Given the material below, output exactly the lines from the line with "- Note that" to the line with "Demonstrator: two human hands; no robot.", both ends included, and no other lines.

● ● ● ●

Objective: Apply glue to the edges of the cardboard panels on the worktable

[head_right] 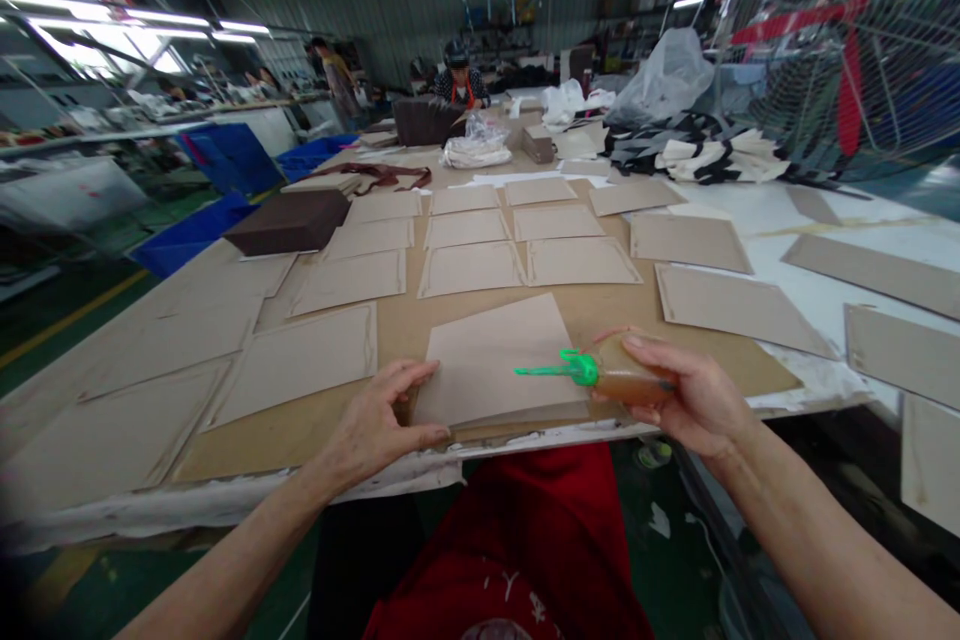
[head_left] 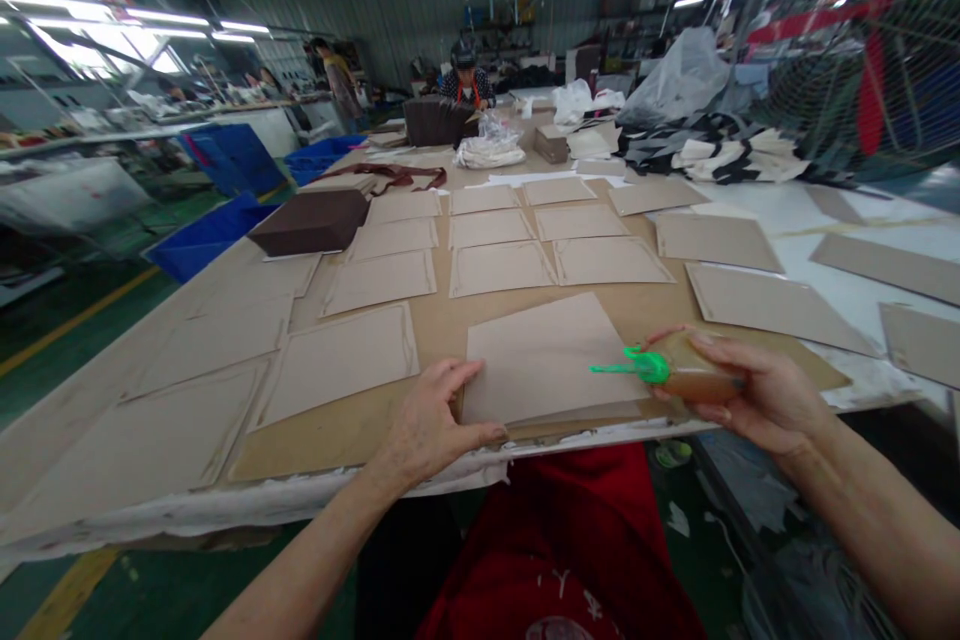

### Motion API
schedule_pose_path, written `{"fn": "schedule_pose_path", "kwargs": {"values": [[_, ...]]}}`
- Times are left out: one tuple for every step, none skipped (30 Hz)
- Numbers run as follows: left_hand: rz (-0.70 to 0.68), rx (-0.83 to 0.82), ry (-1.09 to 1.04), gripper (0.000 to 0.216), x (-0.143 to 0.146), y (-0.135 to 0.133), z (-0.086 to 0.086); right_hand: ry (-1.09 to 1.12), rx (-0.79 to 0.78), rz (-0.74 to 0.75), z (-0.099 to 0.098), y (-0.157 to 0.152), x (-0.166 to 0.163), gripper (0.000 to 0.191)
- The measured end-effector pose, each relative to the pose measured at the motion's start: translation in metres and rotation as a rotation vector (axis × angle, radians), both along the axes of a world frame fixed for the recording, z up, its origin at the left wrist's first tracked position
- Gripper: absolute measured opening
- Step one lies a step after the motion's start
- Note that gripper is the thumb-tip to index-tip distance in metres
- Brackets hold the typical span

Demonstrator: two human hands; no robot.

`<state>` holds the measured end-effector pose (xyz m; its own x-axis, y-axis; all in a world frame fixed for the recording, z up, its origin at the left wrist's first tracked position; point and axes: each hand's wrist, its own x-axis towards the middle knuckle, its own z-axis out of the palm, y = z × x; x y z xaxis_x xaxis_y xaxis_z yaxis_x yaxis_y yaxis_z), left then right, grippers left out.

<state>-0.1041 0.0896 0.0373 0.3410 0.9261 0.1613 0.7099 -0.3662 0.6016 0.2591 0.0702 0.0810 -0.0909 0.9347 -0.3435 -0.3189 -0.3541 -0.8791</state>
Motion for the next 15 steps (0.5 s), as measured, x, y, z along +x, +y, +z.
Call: {"fn": "schedule_pose_path", "kwargs": {"values": [[-0.004,0.015,0.019,0.073,0.001,-0.001,0.000,0.010,-0.005,-0.015,0.000,0.000,0.000,0.046],[-0.012,0.038,0.037,0.071,0.002,-0.001,0.000,0.020,-0.005,-0.020,-0.001,0.001,0.000,0.045],[-0.026,0.069,0.051,0.068,0.003,-0.002,0.000,0.029,-0.005,-0.019,-0.002,0.001,0.000,0.044],[-0.044,0.109,0.064,0.064,0.004,-0.003,-0.001,0.035,-0.006,-0.014,-0.002,0.000,-0.001,0.043],[-0.067,0.157,0.077,0.059,0.006,-0.004,-0.002,0.037,-0.008,-0.011,-0.002,0.000,-0.001,0.042],[-0.094,0.211,0.093,0.056,0.007,-0.005,-0.002,0.037,-0.013,-0.013,-0.003,-0.001,-0.002,0.042],[-0.119,0.271,0.111,0.052,0.009,-0.006,-0.003,0.037,-0.017,-0.020,-0.003,-0.001,-0.002,0.042],[-0.141,0.335,0.128,0.047,0.011,-0.007,-0.004,0.036,-0.018,-0.024,-0.002,-0.002,-0.003,0.042],[-0.160,0.404,0.145,0.041,0.012,-0.007,-0.005,0.036,-0.014,-0.021,-0.002,-0.003,-0.004,0.042],[-0.178,0.473,0.160,0.035,0.013,-0.008,-0.005,0.036,-0.004,-0.005,-0.002,-0.004,-0.005,0.042],[-0.190,0.540,0.173,0.030,0.013,-0.010,-0.005,0.036,0.006,0.019,-0.002,-0.004,-0.006,0.042],[-0.193,0.606,0.182,0.028,0.013,-0.011,-0.003,0.038,0.016,0.044,-0.002,-0.005,-0.006,0.042],[-0.191,0.666,0.193,0.026,0.012,-0.013,-0.001,0.042,0.021,0.059,-0.003,-0.006,-0.006,0.042],[-0.184,0.717,0.202,0.026,0.010,-0.015,0.002,0.049,0.023,0.061,-0.004,-0.007,-0.006,0.042],[-0.175,0.757,0.208,0.025,0.009,-0.018,0.004,0.056,0.023,0.052,-0.005,-0.009,-0.006,0.042]]}}
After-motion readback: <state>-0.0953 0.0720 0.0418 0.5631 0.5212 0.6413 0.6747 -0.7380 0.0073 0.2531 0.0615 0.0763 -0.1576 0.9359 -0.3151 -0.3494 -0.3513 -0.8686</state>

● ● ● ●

» Problem solution
- Note that gripper is the thumb-tip to index-tip distance in metres
- Brackets hold the typical span

Demonstrator: two human hands; no robot.

The exercise is finished.